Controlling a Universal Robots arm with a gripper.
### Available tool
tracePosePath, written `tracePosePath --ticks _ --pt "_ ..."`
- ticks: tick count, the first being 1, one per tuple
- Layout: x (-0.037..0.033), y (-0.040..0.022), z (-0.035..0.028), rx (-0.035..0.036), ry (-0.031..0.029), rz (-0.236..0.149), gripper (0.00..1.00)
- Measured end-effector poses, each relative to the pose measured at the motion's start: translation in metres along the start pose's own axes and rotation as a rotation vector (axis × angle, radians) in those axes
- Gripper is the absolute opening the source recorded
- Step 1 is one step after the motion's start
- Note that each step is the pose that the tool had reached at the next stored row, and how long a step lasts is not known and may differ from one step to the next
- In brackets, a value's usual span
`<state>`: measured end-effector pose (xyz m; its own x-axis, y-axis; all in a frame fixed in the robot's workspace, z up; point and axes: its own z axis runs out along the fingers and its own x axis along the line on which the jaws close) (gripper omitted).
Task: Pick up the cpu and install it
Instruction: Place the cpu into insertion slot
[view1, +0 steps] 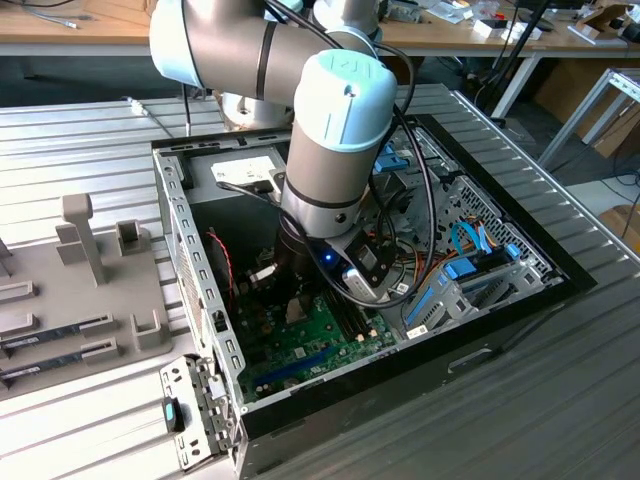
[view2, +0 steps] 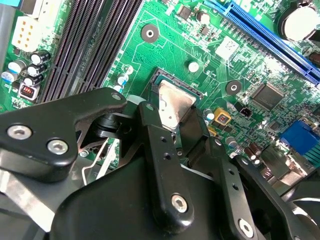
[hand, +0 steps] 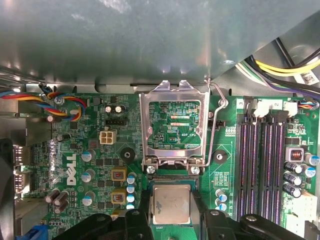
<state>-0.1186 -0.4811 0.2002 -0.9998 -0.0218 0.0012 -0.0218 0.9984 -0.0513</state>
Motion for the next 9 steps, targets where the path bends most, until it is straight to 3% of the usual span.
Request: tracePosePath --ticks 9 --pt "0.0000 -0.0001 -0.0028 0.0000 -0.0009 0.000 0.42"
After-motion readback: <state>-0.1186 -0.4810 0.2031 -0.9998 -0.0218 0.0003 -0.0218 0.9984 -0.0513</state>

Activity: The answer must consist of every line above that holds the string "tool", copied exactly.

Problem solution:
### Available tool
- Note that each step is the pose that the tool had reached at the next stored row, and how long a step lasts is not known and may differ from one step to the next

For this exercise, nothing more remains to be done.